[Numpy-discussion] numpy allocation event hooks

Thouis (Ray) Jones thouis at gmail.com
Mon Jun 18 09:58:19 EDT 2012

On Mon, Jun 18, 2012 at 3:46 PM, Dag Sverre Seljebotn
<d.s.seljebotn at astro.uio.no> wrote:
> On 06/18/2012 12:14 PM, Thouis (Ray) Jones wrote:
>> Based on some previous discussion on the numpy list [1] and in
>> now-cancelled PRs [2,3], I'd like to solicit opinions on adding an
>> interface for numpy memory allocation event tracking, as implemented
>> in this PR:
>> https://github.com/numpy/numpy/pull/309
>> A brief summary of the changes:
>> - PyDataMem_NEW/FREE/RENEW become functions in the numpy API.
>>    (they used to be macros for malloc/free/realloc)
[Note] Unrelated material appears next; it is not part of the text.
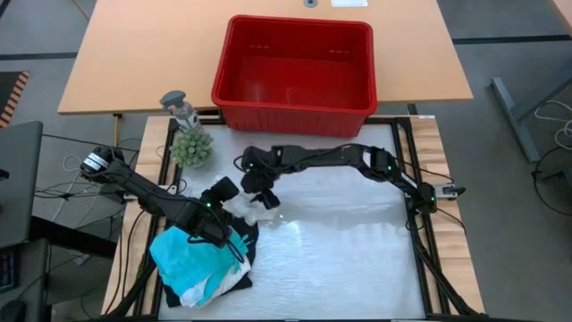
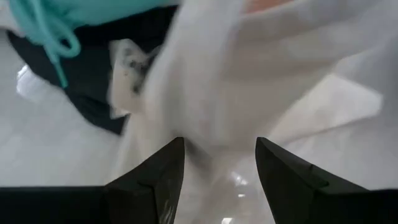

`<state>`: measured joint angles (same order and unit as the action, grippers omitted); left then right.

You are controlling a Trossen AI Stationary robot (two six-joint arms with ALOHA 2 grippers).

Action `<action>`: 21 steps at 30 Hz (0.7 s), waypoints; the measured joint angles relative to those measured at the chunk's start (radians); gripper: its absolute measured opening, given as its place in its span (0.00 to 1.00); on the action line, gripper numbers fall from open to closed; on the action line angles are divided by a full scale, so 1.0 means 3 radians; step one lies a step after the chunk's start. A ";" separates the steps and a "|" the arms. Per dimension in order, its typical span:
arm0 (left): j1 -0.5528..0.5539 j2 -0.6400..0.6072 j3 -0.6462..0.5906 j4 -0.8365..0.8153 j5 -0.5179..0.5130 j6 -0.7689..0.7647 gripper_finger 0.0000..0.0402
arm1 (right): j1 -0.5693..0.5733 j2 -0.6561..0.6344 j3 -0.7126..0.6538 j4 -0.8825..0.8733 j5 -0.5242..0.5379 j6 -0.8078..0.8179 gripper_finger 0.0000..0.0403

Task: Fold Laundry from Bin
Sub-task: Fold the white shorts

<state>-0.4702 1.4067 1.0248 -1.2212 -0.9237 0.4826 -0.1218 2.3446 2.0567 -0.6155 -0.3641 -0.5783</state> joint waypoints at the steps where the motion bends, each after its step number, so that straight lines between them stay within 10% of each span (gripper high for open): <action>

>>    These are the functions used to manage allocations for array's
>>    internal data.  Most other numpy data is allocated through Python's
>>    allocator.
>> - PyDataMem_NEW/RENEW return void* instead of char*.
>> - Adds PyDataMem_SetEventHook() to the API, with this description:
>>   * Sets the allocation event hook for numpy array data.
>>   * Takes a PyDataMem_EventHookFunc *, which has the signature:
>>   *        void hook(void *old, void *new, size_t size, void *user_data).
>>   *   Also takes a void *user_data, and void **old_data.
>>   *
>>   * Returns a pointer to the previous hook or NULL.  If old_data is
>>   * non-NULL, the previous user_data pointer will be copied to it.
>>   *
>>   * If not NULL, hook will be called at the end of each PyDataMem_NEW/FREE/RENEW:
>>   *   result = PyDataMem_NEW(size)        ->  (*hook)(NULL, result,
>> size, user_data)
>>   *   PyDataMem_FREE(ptr)                 ->  (*hook)(ptr, NULL, 0, user_data)
>>   *   result = PyDataMem_RENEW(ptr, size) ->  (*hook)(ptr, result, size,
>> user_data)
>>   *
>>   * When the hook is called, the GIL will be held by the calling
>>   * thread.  The hook should be written to be reentrant, if it performs
>>   * operations that might cause new allocation events (such as the
>>   * creation/descruction numpy objects, or creating/destroying Python
>>   * objects which might cause a gc)
>> The PR also includes an example using the hook functions to track
>> allocation via Python callback funcions (in
>> tools/allocation_tracking).
>> Why I think this is worth adding to numpy, even though other tools may
>> be able to provide similar functionality:
>> - numpy arrays use orders of magnitude more memory than most python
>>    objects, and this is often a limiting factor in algorithms.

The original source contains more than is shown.